The professional crush is a wonderful thing. I sometimes call it the academic crush because academia is where I live, but really it is any platonic crush that occurs in a mentee-mentor relationship where the mentee is looking up to (and crushing on) their mentor. A similar crush phenomenon is the crush that pretty much everyone has on Dr. Andy Roark (Ed Note: Can confirm- JV). I am going to call that a DrAndyRoarKrush. (#ILoveAndy) However, for the purpose of this blog, I am going to call all of this crushiness the professional crush.
First of all, the professional crush is platonic. It has to be platonic. However, it can also be confusing. I can remember the feeling as a vet student. I thought some of my professors were the coolest people in the world. I wanted to be them. Wait, was I feeling more than simple admiration? Of course not, it was just intense reverence, but I was young and I didn’t know what all of these feels meant.
I had a professor who used to make me blush every time he walked past because I was so enamored with him.
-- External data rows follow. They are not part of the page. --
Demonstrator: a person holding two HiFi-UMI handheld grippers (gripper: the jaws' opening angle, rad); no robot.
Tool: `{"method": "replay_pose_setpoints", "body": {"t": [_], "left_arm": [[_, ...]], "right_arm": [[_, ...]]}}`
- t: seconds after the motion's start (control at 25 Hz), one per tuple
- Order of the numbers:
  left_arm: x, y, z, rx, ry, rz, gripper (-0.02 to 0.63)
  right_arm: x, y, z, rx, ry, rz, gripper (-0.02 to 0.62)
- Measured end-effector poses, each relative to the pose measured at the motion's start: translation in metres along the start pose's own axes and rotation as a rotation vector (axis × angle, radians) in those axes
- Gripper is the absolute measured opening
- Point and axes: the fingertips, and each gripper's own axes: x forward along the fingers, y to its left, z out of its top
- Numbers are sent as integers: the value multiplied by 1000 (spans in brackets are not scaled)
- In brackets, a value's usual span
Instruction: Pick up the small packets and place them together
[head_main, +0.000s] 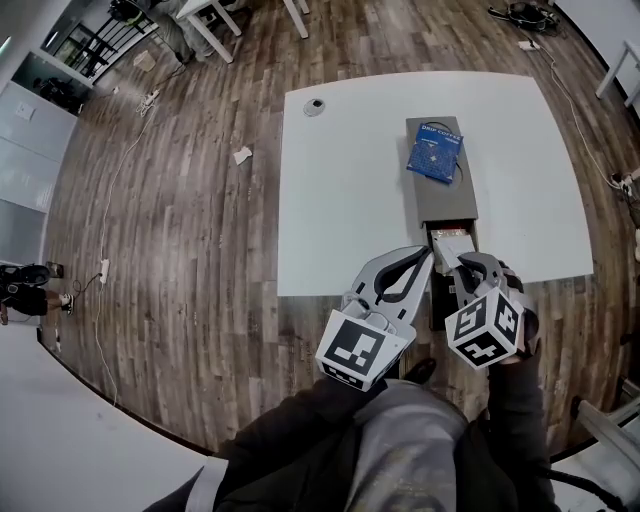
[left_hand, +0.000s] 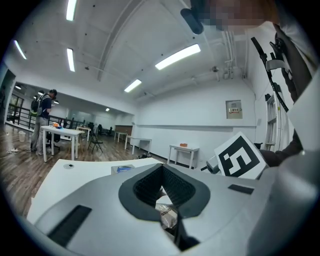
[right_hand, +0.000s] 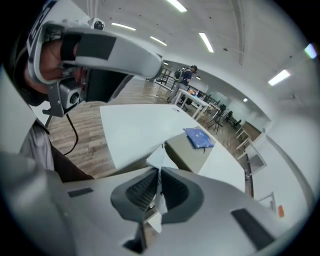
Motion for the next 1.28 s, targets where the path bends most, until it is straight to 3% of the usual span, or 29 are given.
{"method": "replay_pose_setpoints", "body": {"t": [0.28,0.48,0.92,1.28], "left_arm": [[-15,-30,15,41,-34,-16,2],[-13,-22,17,48,-31,-7,2],[36,58,42,63,-31,11,2],[69,119,32,33,16,31,2]], "right_arm": [[-36,1,2,21,-58,-57,15],[-40,-12,13,34,-93,-86,15],[7,-104,64,70,-119,-171,15],[69,-140,77,117,-74,-121,15]]}}
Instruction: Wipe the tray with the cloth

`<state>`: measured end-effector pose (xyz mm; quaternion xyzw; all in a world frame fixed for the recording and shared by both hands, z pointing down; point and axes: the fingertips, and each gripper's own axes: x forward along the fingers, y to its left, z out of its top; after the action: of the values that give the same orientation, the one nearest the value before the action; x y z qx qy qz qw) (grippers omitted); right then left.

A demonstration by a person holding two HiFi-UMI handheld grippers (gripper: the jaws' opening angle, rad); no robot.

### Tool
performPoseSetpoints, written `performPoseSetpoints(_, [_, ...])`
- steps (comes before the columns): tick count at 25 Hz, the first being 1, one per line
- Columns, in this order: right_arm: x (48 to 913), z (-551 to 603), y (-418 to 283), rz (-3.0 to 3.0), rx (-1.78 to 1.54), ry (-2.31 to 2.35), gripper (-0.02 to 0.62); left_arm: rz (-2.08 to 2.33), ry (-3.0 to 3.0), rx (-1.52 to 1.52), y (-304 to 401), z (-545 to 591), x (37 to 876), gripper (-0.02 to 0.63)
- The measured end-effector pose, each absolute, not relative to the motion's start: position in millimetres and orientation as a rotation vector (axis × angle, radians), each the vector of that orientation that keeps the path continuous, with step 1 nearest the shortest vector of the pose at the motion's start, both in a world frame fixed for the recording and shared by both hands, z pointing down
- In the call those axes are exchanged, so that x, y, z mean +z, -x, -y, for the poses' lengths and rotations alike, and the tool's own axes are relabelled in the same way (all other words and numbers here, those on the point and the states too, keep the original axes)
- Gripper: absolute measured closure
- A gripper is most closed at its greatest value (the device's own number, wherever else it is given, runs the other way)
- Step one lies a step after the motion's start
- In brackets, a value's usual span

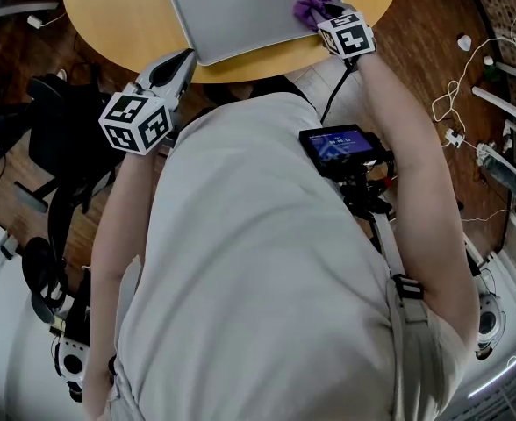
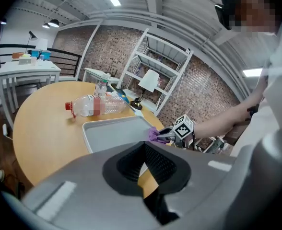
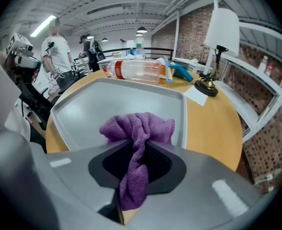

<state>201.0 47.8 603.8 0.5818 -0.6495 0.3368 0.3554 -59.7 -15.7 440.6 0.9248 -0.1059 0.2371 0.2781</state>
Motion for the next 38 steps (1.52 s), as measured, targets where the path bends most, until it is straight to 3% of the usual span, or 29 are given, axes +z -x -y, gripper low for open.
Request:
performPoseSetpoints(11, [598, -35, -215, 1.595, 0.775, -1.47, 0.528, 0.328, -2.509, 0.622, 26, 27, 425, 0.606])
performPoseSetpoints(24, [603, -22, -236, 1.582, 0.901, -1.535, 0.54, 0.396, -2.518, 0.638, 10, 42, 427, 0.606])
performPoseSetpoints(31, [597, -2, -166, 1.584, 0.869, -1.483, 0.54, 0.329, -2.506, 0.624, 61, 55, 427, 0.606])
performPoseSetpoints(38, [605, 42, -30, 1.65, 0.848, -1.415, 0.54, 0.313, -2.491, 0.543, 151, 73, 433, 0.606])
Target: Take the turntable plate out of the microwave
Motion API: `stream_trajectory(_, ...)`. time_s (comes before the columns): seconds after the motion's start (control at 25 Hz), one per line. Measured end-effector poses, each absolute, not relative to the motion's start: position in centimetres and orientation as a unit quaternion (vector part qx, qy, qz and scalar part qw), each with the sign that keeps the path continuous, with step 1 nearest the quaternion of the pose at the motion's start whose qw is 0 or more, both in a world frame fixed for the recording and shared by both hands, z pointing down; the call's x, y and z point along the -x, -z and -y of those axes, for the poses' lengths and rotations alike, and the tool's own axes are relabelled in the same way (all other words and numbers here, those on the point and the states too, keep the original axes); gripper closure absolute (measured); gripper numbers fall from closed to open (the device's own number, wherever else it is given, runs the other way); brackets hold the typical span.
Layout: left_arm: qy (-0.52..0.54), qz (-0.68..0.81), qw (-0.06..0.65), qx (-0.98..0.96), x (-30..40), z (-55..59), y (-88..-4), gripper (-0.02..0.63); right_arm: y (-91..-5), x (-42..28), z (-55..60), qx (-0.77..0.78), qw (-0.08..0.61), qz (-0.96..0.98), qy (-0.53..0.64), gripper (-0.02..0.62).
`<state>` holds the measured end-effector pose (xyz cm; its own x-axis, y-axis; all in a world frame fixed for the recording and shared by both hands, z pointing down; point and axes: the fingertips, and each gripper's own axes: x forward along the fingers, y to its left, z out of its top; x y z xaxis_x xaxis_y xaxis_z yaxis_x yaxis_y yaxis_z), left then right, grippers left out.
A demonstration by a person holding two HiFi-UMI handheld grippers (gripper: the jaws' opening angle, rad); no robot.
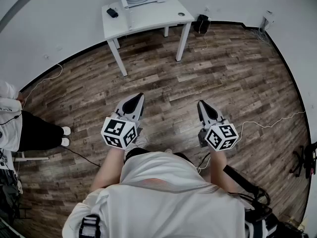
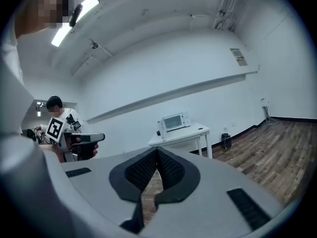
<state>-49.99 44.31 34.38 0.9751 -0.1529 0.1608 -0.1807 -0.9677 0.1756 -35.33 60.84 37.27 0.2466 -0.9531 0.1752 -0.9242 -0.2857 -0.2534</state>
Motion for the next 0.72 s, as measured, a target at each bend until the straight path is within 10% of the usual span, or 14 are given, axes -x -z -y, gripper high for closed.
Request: stream_trajectory(0.72,-0.069,0.090,0.107,-0.988,43.5,-43.7,-35.6,0.595,-39.8,29.2,-60.4,0.778,0.033,-0.603,0.172,0.592)
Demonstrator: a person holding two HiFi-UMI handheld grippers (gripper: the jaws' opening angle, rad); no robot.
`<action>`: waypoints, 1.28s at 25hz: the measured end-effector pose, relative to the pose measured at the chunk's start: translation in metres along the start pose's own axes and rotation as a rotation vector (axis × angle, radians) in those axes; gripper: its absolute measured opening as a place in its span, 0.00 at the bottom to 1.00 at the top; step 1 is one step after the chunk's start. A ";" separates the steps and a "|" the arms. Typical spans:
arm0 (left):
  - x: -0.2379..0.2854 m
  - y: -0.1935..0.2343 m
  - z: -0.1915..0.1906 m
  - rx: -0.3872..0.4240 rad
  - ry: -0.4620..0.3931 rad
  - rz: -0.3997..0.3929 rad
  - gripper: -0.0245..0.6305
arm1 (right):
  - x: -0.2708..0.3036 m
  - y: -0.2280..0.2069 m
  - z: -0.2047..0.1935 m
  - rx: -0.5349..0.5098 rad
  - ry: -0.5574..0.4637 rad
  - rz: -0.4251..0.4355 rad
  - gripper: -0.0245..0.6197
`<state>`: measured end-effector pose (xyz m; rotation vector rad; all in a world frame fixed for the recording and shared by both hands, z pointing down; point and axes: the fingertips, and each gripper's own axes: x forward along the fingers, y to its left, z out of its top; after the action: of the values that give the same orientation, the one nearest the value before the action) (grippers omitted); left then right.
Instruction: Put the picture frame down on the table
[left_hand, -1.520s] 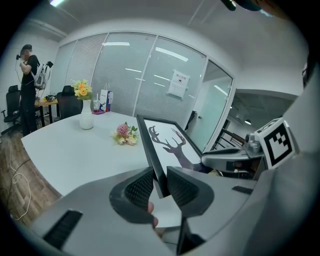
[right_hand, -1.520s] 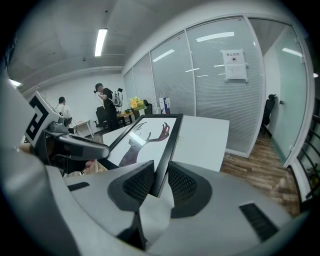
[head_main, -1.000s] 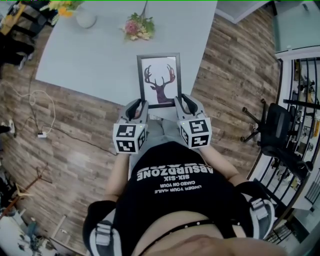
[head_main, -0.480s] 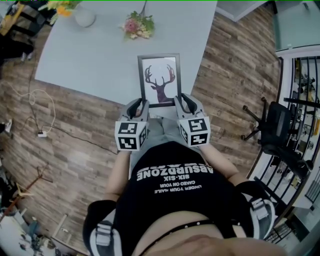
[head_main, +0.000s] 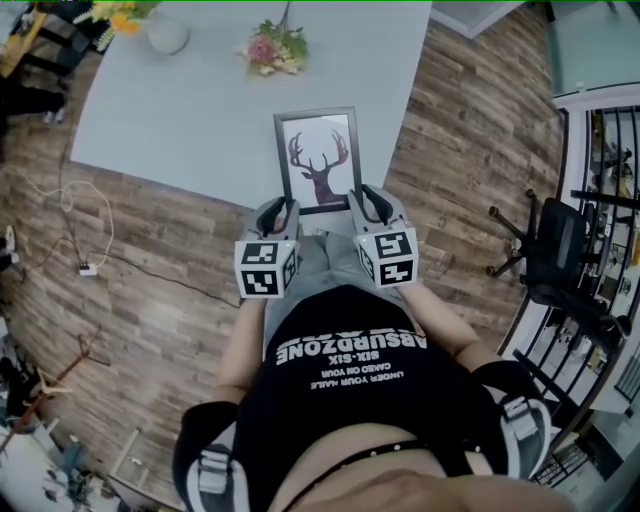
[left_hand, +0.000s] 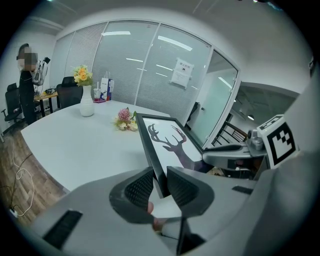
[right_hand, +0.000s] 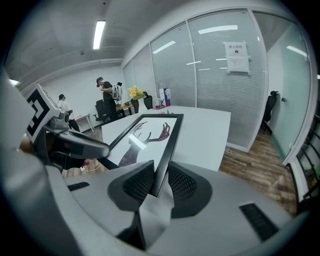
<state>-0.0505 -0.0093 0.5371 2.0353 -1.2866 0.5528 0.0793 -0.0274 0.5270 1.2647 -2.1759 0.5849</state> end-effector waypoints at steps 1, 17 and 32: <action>0.001 0.000 0.000 -0.001 0.000 0.002 0.18 | 0.001 -0.001 0.000 -0.002 0.000 0.000 0.20; 0.015 0.006 -0.024 -0.015 0.055 0.022 0.18 | 0.015 0.000 -0.023 -0.009 0.044 0.007 0.20; 0.030 0.012 -0.045 -0.003 0.111 0.038 0.18 | 0.036 -0.002 -0.047 -0.020 0.095 0.008 0.20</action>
<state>-0.0488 0.0002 0.5917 1.9527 -1.2620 0.6714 0.0779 -0.0224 0.5864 1.1935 -2.1045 0.6131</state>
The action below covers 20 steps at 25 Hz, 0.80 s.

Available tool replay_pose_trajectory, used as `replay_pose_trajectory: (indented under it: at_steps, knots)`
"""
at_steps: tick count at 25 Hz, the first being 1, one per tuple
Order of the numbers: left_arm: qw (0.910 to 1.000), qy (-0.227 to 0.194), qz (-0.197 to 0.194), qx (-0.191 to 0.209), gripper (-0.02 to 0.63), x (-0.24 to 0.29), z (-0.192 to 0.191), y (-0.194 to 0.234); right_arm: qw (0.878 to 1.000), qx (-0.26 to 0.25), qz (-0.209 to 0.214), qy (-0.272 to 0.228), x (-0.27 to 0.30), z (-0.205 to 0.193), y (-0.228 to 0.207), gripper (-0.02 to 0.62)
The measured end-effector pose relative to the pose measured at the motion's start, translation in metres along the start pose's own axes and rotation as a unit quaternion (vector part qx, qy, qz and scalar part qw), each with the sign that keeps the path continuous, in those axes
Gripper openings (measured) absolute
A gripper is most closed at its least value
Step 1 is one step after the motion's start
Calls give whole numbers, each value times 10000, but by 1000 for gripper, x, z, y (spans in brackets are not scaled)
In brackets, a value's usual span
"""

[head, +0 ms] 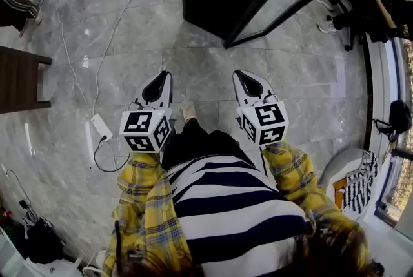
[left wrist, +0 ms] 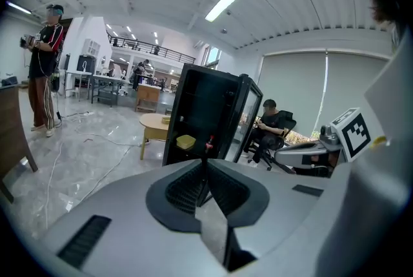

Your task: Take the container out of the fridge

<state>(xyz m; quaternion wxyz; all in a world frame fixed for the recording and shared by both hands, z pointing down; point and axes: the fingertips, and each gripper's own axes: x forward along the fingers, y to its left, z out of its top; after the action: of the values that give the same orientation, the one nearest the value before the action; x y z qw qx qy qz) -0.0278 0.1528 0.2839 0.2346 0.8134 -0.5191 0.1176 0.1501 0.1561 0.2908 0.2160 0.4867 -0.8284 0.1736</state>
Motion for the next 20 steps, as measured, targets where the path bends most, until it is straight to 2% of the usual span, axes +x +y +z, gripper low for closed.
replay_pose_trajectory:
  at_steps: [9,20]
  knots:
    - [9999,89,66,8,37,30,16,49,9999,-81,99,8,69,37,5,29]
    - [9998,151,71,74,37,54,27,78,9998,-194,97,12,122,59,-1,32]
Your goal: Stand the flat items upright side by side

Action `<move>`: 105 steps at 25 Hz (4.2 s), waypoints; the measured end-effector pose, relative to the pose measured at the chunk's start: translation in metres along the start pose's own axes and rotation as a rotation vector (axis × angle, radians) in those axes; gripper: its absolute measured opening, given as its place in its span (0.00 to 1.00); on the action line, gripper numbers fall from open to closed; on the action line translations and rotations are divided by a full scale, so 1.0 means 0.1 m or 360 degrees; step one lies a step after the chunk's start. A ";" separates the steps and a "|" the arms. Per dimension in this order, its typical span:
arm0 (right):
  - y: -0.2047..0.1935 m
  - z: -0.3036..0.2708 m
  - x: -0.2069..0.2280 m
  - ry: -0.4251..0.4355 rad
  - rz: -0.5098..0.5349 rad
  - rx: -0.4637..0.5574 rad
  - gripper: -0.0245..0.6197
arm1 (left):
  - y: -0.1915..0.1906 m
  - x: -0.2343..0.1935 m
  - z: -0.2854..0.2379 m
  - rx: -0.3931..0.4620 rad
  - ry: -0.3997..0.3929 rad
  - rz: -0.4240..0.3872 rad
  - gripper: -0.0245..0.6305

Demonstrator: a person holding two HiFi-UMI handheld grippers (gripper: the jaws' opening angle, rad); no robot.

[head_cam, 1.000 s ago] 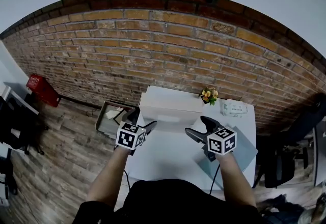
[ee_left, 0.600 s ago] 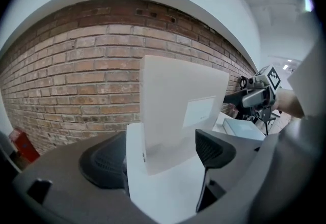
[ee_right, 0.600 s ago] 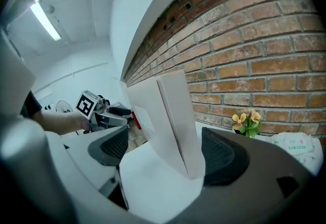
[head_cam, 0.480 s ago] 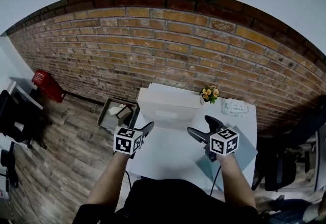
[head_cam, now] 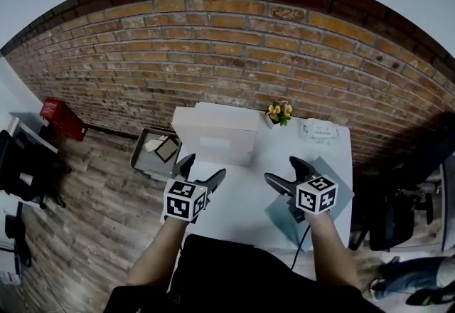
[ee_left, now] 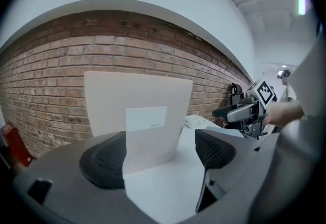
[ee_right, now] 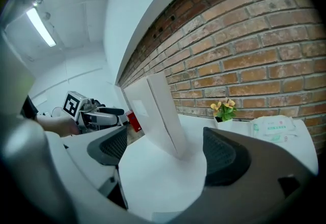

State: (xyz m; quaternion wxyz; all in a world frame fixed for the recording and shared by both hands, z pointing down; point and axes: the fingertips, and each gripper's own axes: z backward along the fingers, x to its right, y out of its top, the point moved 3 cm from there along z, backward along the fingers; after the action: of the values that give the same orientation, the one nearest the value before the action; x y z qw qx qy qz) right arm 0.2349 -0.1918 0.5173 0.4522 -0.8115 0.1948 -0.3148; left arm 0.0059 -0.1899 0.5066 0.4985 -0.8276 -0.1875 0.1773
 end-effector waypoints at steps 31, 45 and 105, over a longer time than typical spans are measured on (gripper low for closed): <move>-1.64 2.04 0.89 -0.0998 -0.0772 0.0076 0.90 | -0.61 2.43 -1.45 -0.0554 -0.1143 -0.0324 0.68; -2.15 1.97 1.43 -0.0854 -0.1110 -0.0093 0.90 | -1.06 2.81 -2.26 -0.0929 -0.1076 -0.0341 0.71; -1.22 1.99 1.27 -0.1109 -0.0419 0.0065 0.87 | -0.42 2.74 -1.79 -0.0616 -0.1187 -0.0484 0.72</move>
State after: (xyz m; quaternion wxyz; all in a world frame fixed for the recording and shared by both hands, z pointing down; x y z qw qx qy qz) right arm 0.4674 -0.0838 0.5863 0.4632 -0.8788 -0.0831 -0.0788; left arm 0.3239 -0.1738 0.5931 0.2531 -0.7482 -0.5037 0.3499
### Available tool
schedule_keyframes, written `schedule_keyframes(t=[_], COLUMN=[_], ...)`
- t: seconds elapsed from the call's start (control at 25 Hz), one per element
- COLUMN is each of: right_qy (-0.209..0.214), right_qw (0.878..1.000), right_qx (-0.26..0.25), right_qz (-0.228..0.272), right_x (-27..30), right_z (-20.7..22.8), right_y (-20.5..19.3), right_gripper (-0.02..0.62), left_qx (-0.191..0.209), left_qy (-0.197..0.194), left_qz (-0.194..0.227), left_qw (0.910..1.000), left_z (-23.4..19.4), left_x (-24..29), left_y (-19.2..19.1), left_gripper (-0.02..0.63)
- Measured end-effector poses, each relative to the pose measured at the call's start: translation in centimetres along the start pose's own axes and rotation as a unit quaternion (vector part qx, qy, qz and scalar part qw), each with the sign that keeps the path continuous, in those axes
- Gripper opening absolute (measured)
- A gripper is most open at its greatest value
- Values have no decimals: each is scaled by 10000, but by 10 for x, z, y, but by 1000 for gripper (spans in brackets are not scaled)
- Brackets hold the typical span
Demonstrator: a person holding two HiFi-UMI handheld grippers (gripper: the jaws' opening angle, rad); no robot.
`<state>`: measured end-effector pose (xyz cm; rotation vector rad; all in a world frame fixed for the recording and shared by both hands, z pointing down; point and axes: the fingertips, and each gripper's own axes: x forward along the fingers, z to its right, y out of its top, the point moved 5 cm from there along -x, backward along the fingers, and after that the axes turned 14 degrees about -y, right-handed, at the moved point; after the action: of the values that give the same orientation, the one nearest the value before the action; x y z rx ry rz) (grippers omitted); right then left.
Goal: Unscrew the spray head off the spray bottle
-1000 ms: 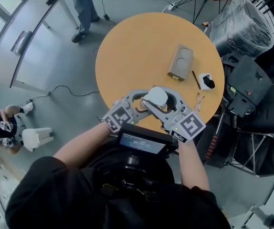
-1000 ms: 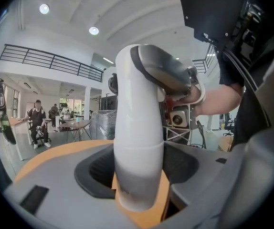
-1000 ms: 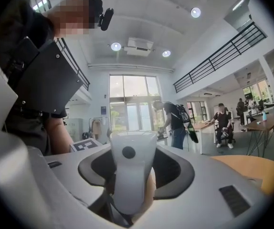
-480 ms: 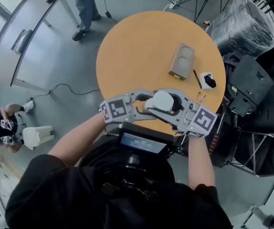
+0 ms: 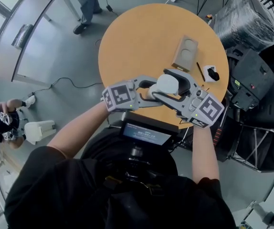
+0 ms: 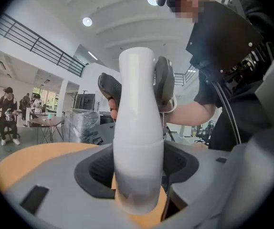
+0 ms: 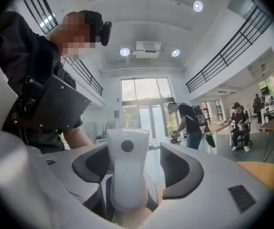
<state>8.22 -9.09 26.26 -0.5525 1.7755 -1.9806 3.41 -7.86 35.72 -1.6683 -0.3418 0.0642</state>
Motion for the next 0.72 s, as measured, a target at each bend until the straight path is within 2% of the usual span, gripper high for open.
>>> schedule_keyframes(t=[0.2, 0.4, 0.56, 0.72], right_qy=[-674, -1349, -1763, -2069], right_qw=[9977, 9906, 9836, 9766], right_qx=[-67, 162, 327, 587], right_qz=[-31, 167, 215, -26], right_x=[-5, -19, -24, -16], right_z=[8, 22, 31, 35], right_y=[-2, 1, 3, -7], right_gripper=[346, 354, 355, 355], left_qx=[29, -144, -276, -238], left_qy=[491, 922, 1462, 2000], left_qz=[8, 188, 256, 176], left_qw=[9988, 9955, 9885, 9794], left_z=[-6, -18, -37, -55], left_x=[-4, -1, -11, -25], left_y=[1, 2, 4, 9], left_gripper=[307, 308, 308, 308])
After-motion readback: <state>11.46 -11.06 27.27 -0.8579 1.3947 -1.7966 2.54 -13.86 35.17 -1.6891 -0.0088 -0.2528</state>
The low power mentee in this situation may not realize that this crush is platonic because they have never felt these feelings before. They may think that their academic crush is actually a roma
ntic crush and that they are just star-crossed lovers who met their mentor at the wrong place and wrong time and against all odds their love will prevail. They are wrong. The mentor, as the older, wiser and more powerful person in the relationship, needs to be the one to recognize the professional crush for what it is.
I am very distraught by perversion of the professional crush. As a mentor, you nurture the professional crush, you don’t have sex with it. That is so Monica/Clinton, circa 1998. I am sorry to bring up Monica, as I am sure we are going to hear all about it soon in the upcoming election campaign ad nauseum, but it is the best example of the professional crush/misogyny gone awry that I can think of and, no matter what anyone says, I will always be team Monica (#TeamMonica).
Monica was an intern who worked for the most powerful man in the world. Bill should have known better. He could have nurtured her professional crush and instead he literally crushed her career- and, to some degree, his own. Veterinary faculty members and practice owners are not the President of the United States, but they have power. I have students that I know have an academic crush on me. Yes, I am married and they are mostly women, but that is not the point because, as I said, the academic crush is platonic.
The perversion of the professional crush inevitably reeks of misogyny. Older men, dating younger women, and almost never the other way around. Part of me wants to sit these beautiful young girls down and smack their veterinary goggles right off their pretty, innocent, wrinkle-free faces.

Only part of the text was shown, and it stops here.